Among the entries that follow, find every line with the word "left" and copy it.
Supplied information Block Start
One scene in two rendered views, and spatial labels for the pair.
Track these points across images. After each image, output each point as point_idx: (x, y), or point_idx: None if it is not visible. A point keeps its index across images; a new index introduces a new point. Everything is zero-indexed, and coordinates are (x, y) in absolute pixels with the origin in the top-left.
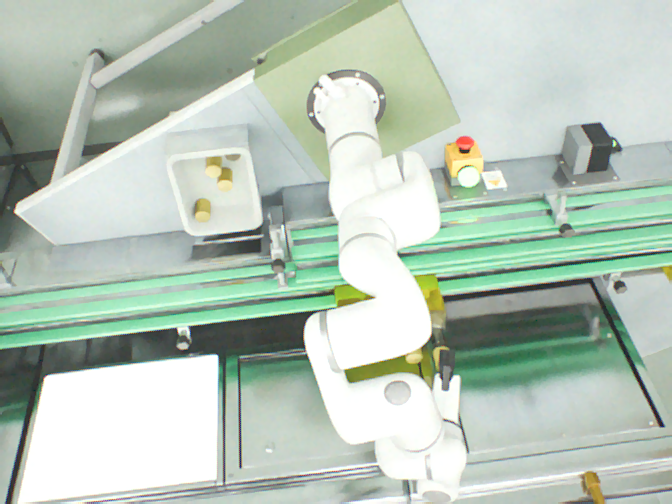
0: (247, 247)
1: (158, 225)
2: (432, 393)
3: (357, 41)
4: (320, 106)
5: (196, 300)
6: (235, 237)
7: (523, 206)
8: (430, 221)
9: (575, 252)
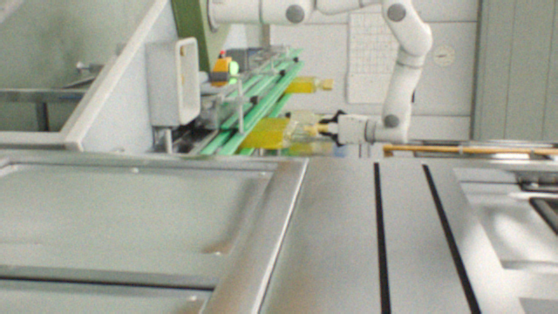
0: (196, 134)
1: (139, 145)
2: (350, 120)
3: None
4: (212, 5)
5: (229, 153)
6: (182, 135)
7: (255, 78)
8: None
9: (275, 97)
Supplied information Block End
Supplied information Block Start
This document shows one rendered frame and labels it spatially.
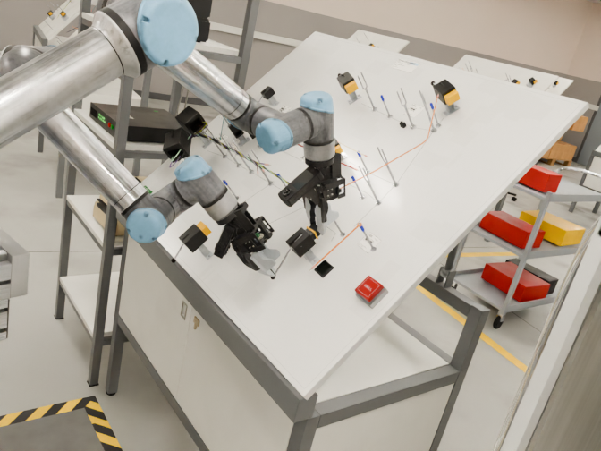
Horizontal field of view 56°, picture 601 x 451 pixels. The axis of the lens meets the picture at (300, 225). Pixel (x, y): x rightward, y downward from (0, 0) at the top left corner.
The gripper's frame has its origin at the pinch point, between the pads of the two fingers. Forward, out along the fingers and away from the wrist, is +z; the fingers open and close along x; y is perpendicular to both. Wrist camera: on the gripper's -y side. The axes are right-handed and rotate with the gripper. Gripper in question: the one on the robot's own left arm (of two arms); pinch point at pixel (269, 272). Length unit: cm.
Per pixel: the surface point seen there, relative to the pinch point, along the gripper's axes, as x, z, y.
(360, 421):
Supplied information Block End
Task solution
Track these points across images. After each image, output each point as point_idx: (x, y), or point_idx: None if it is not visible. A point keeps its index across images; a new index introduces a new point. Everything is zero-indexed, and coordinates are (x, y) in absolute pixels with the origin in the top-left.
Horizontal field of view 56°, picture 601 x 451 pixels. The axis of the lens meets the picture at (300, 225). Pixel (x, y): x rightward, y downward from (0, 0) at the top left corner.
The gripper's frame has its origin at the pinch point, between the pads of the two fingers. Forward, out along the fingers and away from the wrist, is +z; the fingers open and close along x; y is perpendicular to both. Wrist camera: on the gripper's -y side. The axes are right-handed and rotate with the gripper. Gripper in question: the one on the robot's own left arm (of two arms); pinch point at pixel (269, 272). Length unit: cm.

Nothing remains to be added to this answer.